= DATA FOR REVIEW =
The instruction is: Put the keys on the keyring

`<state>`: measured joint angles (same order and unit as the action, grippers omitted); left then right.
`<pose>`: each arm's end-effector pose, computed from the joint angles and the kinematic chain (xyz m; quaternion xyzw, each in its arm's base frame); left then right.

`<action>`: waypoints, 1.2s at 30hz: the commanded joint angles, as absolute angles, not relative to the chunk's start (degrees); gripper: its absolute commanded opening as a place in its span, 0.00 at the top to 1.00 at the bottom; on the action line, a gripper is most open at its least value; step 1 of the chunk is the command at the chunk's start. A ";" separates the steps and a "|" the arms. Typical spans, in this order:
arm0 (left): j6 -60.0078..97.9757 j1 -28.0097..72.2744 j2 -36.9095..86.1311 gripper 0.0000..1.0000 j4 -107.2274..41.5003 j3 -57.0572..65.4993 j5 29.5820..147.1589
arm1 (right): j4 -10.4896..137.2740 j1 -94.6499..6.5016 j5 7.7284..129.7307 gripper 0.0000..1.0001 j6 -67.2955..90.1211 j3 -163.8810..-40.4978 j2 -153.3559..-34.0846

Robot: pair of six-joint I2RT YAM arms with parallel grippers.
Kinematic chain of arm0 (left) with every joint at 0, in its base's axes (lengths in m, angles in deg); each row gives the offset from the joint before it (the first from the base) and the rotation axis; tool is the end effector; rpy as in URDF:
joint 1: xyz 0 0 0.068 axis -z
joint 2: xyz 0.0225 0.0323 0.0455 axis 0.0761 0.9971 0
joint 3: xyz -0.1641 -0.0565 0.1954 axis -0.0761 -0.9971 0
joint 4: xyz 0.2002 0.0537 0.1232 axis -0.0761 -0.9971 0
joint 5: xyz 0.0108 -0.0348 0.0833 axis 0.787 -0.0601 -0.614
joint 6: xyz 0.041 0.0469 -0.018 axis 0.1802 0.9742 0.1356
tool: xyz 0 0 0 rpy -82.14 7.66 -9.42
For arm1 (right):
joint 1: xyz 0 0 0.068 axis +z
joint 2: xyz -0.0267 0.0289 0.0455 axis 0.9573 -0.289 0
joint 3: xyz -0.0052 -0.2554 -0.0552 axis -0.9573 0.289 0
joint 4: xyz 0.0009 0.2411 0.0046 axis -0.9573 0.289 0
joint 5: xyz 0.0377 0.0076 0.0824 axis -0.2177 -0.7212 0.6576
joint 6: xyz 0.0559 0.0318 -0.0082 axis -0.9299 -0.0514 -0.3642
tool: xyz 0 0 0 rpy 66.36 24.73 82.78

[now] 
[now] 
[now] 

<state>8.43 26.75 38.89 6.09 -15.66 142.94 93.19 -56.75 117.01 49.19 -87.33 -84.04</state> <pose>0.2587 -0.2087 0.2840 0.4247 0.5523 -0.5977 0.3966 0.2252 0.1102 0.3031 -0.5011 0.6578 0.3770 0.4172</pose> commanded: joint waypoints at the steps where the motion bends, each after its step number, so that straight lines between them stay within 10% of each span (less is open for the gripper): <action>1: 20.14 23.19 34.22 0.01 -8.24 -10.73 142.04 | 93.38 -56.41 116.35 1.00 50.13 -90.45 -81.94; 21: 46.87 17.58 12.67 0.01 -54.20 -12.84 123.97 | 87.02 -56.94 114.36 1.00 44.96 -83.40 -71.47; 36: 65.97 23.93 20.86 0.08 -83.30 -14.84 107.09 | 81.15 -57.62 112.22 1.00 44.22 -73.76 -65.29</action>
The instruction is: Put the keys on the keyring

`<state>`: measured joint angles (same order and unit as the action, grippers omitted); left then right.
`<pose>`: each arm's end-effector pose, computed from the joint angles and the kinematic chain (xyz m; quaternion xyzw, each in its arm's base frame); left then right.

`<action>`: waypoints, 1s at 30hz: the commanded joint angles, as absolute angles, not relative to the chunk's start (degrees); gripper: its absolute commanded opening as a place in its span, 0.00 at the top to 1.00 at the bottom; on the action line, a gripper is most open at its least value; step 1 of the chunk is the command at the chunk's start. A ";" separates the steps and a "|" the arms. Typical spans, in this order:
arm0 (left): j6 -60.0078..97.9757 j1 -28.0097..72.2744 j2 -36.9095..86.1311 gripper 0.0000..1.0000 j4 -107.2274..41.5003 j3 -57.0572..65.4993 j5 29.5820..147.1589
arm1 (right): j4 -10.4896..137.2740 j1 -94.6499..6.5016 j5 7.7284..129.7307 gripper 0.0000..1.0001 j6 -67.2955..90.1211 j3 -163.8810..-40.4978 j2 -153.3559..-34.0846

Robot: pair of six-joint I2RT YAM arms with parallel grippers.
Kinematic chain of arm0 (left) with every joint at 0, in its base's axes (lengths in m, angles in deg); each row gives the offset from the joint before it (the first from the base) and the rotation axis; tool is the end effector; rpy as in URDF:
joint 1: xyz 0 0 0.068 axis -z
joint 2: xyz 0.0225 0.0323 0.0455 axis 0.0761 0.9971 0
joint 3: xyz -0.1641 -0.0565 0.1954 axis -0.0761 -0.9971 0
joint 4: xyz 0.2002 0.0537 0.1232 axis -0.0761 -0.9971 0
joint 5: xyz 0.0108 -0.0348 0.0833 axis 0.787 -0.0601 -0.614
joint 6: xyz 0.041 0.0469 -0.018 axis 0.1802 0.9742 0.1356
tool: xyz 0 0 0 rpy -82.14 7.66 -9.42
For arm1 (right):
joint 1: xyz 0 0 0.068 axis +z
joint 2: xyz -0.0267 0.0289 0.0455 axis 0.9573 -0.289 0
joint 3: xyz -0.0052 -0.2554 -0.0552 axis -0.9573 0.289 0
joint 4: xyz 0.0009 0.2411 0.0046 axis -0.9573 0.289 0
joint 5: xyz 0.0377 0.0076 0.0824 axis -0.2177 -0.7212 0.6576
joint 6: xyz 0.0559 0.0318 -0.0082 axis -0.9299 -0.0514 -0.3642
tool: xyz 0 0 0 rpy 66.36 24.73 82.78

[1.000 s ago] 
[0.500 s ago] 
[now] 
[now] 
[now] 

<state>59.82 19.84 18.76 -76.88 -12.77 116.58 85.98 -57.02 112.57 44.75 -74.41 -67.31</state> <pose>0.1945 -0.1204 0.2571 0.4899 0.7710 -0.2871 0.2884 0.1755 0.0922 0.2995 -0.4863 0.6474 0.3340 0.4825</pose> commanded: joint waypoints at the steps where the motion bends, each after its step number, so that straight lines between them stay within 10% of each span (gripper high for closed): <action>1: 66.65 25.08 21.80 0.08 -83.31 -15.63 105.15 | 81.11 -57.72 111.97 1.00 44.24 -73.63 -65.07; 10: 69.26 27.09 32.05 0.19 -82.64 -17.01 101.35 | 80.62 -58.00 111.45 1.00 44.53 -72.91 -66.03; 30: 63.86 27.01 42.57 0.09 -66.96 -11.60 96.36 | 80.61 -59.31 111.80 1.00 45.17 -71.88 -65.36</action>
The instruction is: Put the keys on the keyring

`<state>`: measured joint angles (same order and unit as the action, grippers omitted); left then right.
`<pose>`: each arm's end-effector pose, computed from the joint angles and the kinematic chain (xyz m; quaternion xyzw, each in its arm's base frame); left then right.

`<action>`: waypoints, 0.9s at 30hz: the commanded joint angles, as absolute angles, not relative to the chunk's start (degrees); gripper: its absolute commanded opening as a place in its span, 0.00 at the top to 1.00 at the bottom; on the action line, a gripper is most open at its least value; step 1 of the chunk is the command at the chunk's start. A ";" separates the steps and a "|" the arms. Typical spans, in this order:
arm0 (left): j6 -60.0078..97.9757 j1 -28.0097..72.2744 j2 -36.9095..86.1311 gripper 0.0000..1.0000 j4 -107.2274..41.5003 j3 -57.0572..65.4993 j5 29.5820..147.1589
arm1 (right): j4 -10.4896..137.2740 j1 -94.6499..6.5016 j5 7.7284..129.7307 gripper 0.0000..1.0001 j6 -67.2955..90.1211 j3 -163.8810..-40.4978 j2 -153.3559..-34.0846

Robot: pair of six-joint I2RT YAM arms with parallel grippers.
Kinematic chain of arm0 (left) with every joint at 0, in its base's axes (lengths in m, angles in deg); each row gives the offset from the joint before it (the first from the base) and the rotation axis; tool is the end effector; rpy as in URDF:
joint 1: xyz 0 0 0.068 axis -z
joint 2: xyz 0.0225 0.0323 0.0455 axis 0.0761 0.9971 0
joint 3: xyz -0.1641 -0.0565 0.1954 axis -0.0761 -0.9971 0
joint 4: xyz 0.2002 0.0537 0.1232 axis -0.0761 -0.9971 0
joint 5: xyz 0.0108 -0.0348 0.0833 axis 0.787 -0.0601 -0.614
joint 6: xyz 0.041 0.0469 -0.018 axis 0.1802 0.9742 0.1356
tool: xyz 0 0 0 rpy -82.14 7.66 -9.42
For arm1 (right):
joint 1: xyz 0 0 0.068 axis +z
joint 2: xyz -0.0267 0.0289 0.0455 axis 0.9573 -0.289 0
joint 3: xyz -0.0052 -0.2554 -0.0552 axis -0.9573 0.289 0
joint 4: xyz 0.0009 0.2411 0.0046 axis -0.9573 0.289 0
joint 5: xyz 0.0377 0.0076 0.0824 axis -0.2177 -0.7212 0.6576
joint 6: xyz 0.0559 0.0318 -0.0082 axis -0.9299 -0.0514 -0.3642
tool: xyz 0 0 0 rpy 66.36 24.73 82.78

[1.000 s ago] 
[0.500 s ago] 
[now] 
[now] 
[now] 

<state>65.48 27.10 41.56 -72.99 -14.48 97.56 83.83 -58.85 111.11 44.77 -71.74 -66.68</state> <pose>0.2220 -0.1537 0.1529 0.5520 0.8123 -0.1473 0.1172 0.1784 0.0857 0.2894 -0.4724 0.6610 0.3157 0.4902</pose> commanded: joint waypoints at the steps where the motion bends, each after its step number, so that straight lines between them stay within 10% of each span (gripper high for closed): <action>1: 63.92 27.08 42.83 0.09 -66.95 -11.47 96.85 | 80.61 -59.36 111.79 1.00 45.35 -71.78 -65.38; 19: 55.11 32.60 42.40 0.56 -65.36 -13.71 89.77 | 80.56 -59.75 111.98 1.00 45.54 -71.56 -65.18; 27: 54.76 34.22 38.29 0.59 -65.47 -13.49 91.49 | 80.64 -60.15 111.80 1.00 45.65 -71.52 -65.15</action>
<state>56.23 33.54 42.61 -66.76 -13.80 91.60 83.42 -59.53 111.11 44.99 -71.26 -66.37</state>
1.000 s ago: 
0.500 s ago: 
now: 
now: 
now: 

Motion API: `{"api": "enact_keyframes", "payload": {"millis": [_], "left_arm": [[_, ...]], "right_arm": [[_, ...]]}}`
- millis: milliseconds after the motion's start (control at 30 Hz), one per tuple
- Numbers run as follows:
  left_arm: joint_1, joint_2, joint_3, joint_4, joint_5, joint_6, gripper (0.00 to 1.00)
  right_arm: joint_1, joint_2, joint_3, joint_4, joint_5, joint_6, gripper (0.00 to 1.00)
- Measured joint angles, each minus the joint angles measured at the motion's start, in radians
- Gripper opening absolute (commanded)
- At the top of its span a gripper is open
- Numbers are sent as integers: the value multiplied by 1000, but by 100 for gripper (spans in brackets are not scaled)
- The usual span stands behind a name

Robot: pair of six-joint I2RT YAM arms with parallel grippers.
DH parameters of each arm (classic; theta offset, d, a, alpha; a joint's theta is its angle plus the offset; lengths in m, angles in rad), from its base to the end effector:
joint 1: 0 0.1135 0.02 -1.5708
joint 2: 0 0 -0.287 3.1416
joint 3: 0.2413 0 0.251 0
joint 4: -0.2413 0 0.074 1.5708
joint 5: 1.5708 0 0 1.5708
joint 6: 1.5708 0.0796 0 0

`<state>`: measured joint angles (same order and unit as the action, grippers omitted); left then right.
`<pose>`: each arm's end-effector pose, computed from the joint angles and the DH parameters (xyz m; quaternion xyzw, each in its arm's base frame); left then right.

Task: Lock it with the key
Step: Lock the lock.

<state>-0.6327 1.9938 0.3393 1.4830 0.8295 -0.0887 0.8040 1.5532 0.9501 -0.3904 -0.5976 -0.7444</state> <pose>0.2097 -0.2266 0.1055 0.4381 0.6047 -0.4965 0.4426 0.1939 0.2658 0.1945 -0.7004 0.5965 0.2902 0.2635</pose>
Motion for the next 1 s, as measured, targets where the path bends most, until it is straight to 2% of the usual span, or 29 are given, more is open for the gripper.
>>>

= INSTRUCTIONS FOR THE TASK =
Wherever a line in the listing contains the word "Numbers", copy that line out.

= THE ANSWER =
- Numbers run as follows:
- Numbers are sent as integers: the value multiplied by 1000, but by 100 for gripper (spans in brackets are not scaled)

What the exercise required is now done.